What are your “5 Things I Wish Someone Told Me Before I Became CEO” and why? Please share a story or example for each…

  1. It’s a lonely job. Lonelier than you might realize. The reason is you are positioned in the entire organization as peerless. Your bosses have peers, they’re the board; your subordinates have peers, they’re the executive team. You have no one with whom you can share at a peer level. You walk a very fine line between appearing confident, having the answers, having things under control, and at the same time you don’t have anybody that you can easily vent to and commiserate with. You have to be very careful about doing those things outside the organization, too.
  2. It is impossible to over-communicate. I advise aspiring CEOs to take what you think is going to be a sufficient amount of communication and multiply it by ten. That’s the level of communication you need to commit to with people.
  3. Prioritize your own wellbeing. If you take on at a personal level, too deeply, all of the concerns and stress and frustrations of the board, the company, the customers, the market — you actually diminish your ability to function at a high level. It’s good to early on get into a habit of setting some very personal goals on your own — spiritual, mental, physical wellbeing — so you don’t get into the trap of suddenly realizing you’re trying to be everything to everyone 24/7. You really have to make time for you — for real, it’s not a nice to have. The reality is you’ll do everyone a disservice if you’re not at your best. Yeah, you’re going to feel guilty about making time for you, but you have to get over that.
  4. Everything you do is amplified and magnified in its impact to the company. That cutting comment you make to someone, that good word, that sign of fear — they’re all going to be amplified to levels you will never be comfortable understanding. You have to be conscious of this and realize that every little thing you do and say has a huge impact on the company and your employees.
  5. Don’t drag your feet on giving feedback. You should get in the habit of giving feedback quickly and often to your team. Sometimes CEOs want to overcoach for too long, or don’t want to hurt someone’s feelings, or think they can save or recover someone instead of facing the reality head-on. But then it builds over time and it becomes a dump truck on someone and it’s a very bad thing. Give feedback within a few days. As soon as you’re sensing something, schedule a meeting and have that conversation and don’t let it build up over time. It’s also so important to never surprise anyone; don’t surprise the board, your team, the company. Operate with a no-surprise philosophy. Nobody likes to be surprised, especially not by the CEO.

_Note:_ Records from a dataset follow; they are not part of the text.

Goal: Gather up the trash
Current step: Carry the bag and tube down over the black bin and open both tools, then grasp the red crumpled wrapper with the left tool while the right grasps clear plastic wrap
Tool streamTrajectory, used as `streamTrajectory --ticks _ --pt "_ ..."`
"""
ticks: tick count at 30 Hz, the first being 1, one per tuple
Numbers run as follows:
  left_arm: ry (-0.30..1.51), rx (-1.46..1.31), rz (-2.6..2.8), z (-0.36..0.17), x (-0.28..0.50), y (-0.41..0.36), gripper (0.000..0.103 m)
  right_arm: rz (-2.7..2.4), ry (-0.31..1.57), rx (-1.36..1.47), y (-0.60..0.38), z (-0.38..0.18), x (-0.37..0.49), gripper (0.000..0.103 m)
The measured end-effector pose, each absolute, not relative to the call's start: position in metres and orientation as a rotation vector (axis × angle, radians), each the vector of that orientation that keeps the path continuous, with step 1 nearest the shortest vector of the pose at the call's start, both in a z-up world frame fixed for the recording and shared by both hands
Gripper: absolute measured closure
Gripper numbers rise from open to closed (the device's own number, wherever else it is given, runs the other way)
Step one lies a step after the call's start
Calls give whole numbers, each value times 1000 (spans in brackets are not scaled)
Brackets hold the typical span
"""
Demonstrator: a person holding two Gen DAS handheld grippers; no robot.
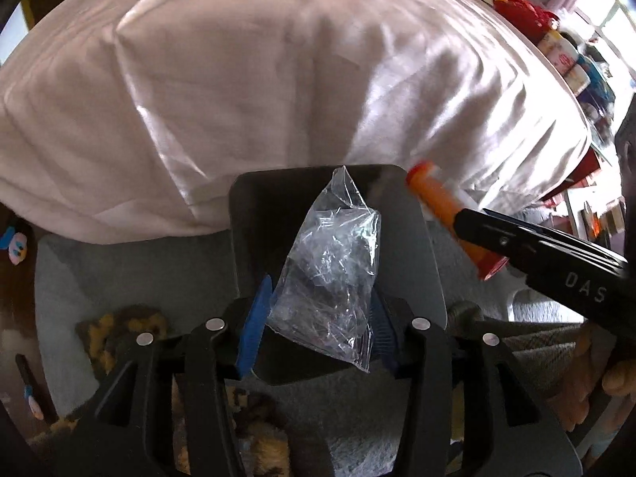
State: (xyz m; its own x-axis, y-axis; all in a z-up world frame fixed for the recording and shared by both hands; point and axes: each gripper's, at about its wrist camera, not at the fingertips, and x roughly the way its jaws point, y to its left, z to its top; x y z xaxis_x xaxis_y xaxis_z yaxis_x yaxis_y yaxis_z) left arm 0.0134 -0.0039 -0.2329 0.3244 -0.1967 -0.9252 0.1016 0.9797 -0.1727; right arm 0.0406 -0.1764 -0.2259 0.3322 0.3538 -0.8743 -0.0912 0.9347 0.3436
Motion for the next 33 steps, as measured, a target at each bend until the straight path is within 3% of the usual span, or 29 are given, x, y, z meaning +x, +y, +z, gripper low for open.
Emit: streamTrajectory --ticks 4,10,15,33 --pt "1208 -93 -187 -223 11 2 45 294 1156 258 -178 -211 38 51" --pt "1129 -63 -207 -202 5 -1 23 328 1006 269 -188 -186 30 45" --pt "1045 -110 -196 -178 20 10 18 295 893 214 -198 -163 37 41" --pt "957 -124 -190 -117 114 12 16 225 864 236 -199 -116 164 43"
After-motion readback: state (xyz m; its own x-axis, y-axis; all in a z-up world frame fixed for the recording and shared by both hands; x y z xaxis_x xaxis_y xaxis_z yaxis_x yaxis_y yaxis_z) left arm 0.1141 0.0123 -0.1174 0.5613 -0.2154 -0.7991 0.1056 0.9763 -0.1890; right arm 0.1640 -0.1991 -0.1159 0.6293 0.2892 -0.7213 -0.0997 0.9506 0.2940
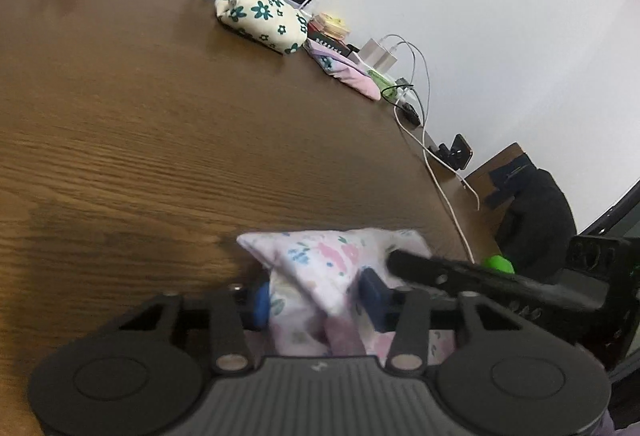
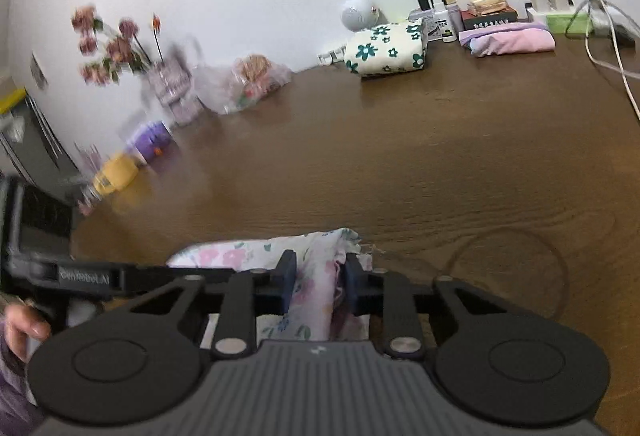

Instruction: Fold clothes

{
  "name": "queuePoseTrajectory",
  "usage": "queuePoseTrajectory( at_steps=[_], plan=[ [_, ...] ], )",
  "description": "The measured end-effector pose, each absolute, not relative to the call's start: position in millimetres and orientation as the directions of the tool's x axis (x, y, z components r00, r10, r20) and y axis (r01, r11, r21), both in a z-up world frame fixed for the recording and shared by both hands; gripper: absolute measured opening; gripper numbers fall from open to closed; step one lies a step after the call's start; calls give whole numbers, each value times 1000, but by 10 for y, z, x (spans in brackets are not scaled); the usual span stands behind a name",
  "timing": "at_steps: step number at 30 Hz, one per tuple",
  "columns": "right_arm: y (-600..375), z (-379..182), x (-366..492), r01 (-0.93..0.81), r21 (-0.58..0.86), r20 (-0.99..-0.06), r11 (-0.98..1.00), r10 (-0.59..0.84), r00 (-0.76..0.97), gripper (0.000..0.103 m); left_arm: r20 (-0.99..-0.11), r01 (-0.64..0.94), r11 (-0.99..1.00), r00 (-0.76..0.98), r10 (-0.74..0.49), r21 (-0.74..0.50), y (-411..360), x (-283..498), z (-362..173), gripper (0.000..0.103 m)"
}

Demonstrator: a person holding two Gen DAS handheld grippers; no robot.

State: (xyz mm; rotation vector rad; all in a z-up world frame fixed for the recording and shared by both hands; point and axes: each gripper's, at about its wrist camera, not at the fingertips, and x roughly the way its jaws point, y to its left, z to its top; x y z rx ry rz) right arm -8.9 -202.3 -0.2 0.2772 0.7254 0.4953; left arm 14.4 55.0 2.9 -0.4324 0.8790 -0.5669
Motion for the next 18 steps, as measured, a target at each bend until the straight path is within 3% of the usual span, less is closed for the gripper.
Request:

Some of the biggest names in business, VC funding, sports, and entertainment read this column… Is there a person in the world with whom you’d love to have a private breakfast or lunch and why? She or he just might see this!

There are several, but the one person I wish I could have spoken with would have been the legendary football coach, Bill Walsh. Sadly, he passed away in 2007, but I have so much respect for that man. He’s famous for how he reinvented the game, particularly with his mastery of his West Coast Offense while he coached the ‘49rs. It wasn’t so much what he did that I love, but how he did it. He had this professional, cerebral, academic style — he was fiercely competitive, but he was always a gentleman-professional. Smart, confident; never cocky or arrogant. He had extremely high standards and a plan for everything — if you were part of his organization, you knew what your role entailed. He also believed in ridiculous amounts of communication. His book, The Score Takes Care of Itself, has played a big role in my leadership development. He’s had a big influence on me and he still does.